In to the plastic bin they go, and I pass through security. Thankfully, without any additional delays. Once through, I run through my options again. Chewing on it a bit more, I approach two uniformed LAX police officers at the security desk, and explain my situation in my best “I am a stupid tourist” routine. (It’s for reasons like these that I like to travel in a Roots hoodie that says CANADA in big letters across the front of it.) I’m hoping they can steer me to an information or Travelers Aid desk, or assist me in getting the keys back out through security.
“Where’s the car from?” the taller of the two police officers drawls in a slow Californian accent.
I show them the name and address on the tag.
“Can you get these to an information desk on the outside of security so I can get them to pick them up, or something like that?” I ask.
“Nah, look, I got nothin’ to do,” the taller one offers. “I’ll run ‘em over for you if you like.” Turning to his partner, he asks, “is our car still parked out front?” His partner nods. “Right-o, give ‘em to me.”

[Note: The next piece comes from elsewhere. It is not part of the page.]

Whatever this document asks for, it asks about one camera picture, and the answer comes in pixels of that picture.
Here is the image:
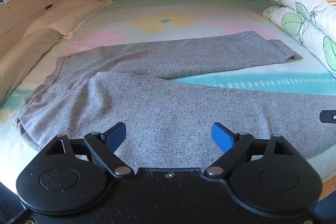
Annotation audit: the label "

I start to explain the unique place they’d asked me to put the keys so that they’d be able to find them, while not leaving the car – a convertible parked outside at night in LA – too obvious for a car thief. My new police officer friend quickly cuts me off.
“Don’t worry ‘bout that, I’ll just drop ‘em in the mail slot or something.”
It’s a kind offer, and my options are limited, so I hand over the keys, and thank the officer profusely for his assistance.
“Don’t mention it,” he says with a smile.
Settling into the departure lounge, I hope the keys make it to where they need to go so I’m not on the hook for the price of a new computer-chip key and remote lock fob. I send the rental company a quick email explaining what’s happened, hope for the best, and get on my flight.
On arrival in Brisbane, I check my inbox to find the following email:
"we did not get any key from anyone and we need to move the car and rent it today. If we do not get the key soon, we have to make a new one and will cost more $280.00 as its a transcendent key!
we do not keep spare keys. so this is a problem."
Not good. I don't even know what transcendent means in this context, but I'm imagining that somewhere, Jesus is royally pissed off. I send back a lame “surely there’s another key for it somewhere?”, but resign myself to the fact that, while I’m on the hook for $280 for my own inability to properly follow instructions, hey, at least the car wasn’t stolen overnight. And who knows, maybe the key will turn up. Can I ring a dealership in the US and find out what a replacement key and fob is worth, to see if I can talk them down?
Over the next few days, I settle back into work and try not to think about it.
Fast forward a week and a half, and I’m doing a quick scan through my inbox, when an email from the rental car company catches my eye, terse but to-the-point.
"thats ok. we got it. he gave to security grd."
I guess my friendly LAX police officer got it right after all. Mr police officer, wherever you are (probably at the airport), thank you for returning my key for me.